• _REQUIREMENT_:
For every line in the entries that contains "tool", show the whole line.

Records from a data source

☆ ☆ ☆ ☆ ☆ ☆ ☆

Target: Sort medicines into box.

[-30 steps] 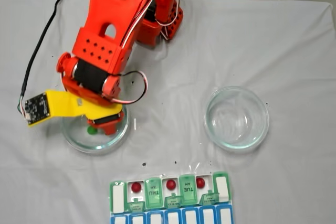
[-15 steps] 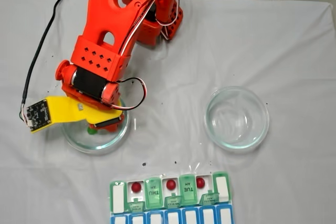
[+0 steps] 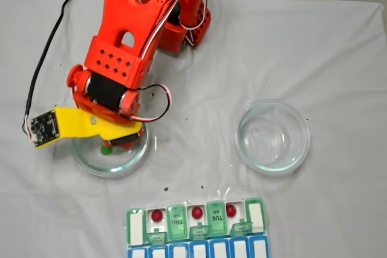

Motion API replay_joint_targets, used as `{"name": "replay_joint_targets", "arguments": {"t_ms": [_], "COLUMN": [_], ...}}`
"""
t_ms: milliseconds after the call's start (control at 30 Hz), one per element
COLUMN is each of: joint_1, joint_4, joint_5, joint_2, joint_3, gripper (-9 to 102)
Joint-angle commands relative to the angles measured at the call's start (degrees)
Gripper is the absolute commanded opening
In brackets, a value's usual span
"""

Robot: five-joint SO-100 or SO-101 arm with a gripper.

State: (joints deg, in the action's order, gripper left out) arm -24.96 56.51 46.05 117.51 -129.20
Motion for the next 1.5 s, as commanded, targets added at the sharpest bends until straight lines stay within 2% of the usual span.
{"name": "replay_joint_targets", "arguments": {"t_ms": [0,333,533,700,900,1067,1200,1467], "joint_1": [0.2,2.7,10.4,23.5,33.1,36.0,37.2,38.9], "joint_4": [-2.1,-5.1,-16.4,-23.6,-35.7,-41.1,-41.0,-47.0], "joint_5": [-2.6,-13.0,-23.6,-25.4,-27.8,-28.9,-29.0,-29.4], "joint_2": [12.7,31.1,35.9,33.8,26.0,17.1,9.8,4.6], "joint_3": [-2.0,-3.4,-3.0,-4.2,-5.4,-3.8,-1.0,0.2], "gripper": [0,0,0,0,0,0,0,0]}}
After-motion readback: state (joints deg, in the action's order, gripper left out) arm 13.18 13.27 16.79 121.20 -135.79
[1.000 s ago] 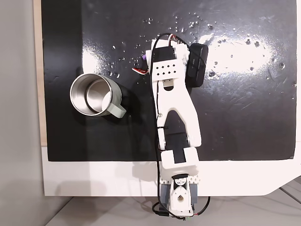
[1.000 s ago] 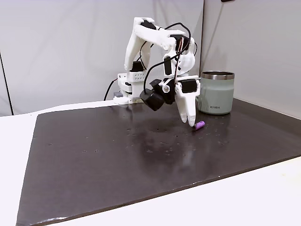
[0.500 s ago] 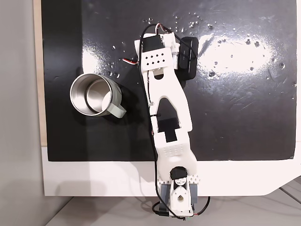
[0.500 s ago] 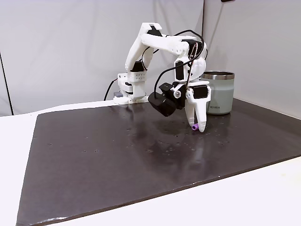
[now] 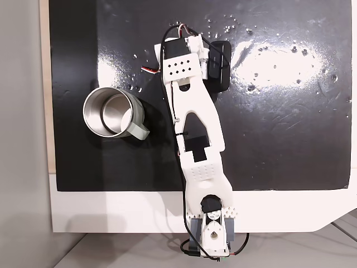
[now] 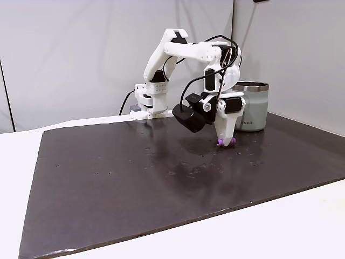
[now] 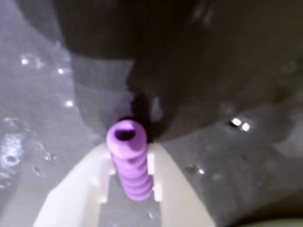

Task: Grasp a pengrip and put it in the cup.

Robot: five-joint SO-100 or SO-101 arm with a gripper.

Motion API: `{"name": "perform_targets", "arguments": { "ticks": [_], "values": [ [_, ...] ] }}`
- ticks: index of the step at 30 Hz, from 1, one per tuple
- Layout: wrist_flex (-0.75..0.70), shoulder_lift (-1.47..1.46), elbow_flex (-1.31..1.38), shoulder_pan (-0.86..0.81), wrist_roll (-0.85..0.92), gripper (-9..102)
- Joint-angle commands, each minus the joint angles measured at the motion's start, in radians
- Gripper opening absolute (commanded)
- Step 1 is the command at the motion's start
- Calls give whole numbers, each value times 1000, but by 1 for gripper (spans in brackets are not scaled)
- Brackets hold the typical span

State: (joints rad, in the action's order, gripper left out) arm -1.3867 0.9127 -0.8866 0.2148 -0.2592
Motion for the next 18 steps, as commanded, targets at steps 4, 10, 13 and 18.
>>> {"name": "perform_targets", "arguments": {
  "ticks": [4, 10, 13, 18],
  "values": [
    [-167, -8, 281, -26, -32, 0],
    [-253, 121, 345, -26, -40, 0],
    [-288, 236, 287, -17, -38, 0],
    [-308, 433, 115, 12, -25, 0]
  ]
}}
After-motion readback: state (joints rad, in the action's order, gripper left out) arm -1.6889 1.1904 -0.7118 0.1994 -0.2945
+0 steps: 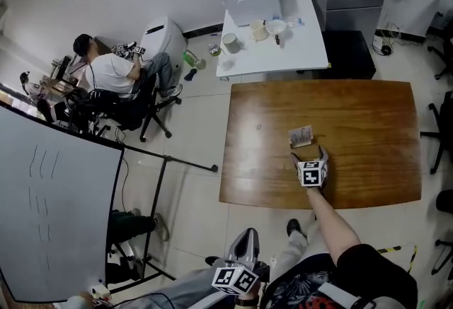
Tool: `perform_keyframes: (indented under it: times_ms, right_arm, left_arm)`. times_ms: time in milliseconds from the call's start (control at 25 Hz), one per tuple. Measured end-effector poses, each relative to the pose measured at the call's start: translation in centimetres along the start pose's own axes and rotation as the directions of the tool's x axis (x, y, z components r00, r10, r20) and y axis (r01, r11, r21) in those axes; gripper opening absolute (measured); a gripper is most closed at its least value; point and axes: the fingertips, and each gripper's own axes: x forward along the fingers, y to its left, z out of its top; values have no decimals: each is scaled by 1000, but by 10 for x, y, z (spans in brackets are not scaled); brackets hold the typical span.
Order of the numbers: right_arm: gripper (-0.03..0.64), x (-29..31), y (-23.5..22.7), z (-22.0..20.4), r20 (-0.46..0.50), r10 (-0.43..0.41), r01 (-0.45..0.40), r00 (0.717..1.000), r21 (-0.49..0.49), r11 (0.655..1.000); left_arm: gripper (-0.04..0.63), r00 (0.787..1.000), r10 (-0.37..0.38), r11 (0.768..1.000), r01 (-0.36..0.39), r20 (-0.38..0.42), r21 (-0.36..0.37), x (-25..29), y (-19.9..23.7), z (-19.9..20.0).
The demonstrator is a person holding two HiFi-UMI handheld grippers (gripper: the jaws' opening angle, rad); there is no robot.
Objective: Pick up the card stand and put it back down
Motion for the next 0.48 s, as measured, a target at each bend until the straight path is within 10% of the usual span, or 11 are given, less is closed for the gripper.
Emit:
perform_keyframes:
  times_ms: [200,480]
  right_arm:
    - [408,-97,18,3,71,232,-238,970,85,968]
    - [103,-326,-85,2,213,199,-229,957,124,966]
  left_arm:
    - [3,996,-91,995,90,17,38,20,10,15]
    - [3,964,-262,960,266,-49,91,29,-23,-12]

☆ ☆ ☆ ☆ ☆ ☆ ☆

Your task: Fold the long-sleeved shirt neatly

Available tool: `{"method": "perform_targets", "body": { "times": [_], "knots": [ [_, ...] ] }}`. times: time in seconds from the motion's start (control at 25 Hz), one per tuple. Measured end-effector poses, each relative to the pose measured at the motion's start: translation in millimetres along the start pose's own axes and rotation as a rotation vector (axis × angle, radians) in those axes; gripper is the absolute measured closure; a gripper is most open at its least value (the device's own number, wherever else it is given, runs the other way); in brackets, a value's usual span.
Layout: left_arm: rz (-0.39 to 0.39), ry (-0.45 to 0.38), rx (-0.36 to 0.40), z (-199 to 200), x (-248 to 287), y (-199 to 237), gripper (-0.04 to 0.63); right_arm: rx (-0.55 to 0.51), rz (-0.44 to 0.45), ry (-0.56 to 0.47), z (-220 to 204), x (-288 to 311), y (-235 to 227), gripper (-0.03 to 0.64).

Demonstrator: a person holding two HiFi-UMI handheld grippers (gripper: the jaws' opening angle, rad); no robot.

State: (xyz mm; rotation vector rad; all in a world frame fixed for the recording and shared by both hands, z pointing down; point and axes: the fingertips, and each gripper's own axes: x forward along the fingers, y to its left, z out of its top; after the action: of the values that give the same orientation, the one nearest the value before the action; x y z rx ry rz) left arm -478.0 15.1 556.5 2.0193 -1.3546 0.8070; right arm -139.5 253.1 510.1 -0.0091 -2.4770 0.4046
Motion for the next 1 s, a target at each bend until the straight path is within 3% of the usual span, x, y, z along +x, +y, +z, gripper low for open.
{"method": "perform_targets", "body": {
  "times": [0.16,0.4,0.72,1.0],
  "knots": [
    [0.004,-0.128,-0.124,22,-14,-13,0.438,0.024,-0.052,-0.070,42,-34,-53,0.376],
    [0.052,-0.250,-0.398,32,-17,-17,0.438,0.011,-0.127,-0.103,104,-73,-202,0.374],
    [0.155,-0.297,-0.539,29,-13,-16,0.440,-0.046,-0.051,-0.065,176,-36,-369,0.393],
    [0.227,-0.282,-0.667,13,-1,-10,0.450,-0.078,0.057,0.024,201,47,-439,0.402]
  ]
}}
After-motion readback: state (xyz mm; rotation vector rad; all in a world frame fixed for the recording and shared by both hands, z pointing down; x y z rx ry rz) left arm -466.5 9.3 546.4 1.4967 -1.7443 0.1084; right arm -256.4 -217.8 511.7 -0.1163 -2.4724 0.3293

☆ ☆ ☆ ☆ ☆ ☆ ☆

• _ANSWER TO THE EXERCISE_:
Tool: `perform_keyframes: (indented under it: times_ms, right_arm, left_arm)`. times_ms: time in milliseconds from the call's start (control at 25 Hz), one per tuple. Measured end-effector poses, each relative to the pose measured at the call's start: translation in centimetres along the start pose's own axes and rotation as the directions of the tool's x axis (x, y, z components r00, r10, r20) and y axis (r01, r11, r21) in those axes; gripper opening absolute (measured); a gripper is most closed at its least value; point and axes: the fingertips, and each gripper's own axes: x forward along the fingers, y to its left, z out of its top; values have no decimals: each is scaled by 1000, but by 10 for x, y, z (spans in brackets are not scaled); brackets hold the typical span.
Available tool: `{"method": "perform_targets", "body": { "times": [_], "knots": [ [_, ...] ] }}`. times: time in seconds from the motion's start (control at 25 Hz), one per tuple. Measured end-effector poses, each relative to the pose measured at the motion's start: translation in millimetres along the start pose's own axes and rotation as a rotation vector (axis × angle, radians) in those axes; gripper is the absolute measured closure; a gripper is most open at its least value (the device's own number, wherever else it is given, runs the other way); in brackets, a value's usual span.

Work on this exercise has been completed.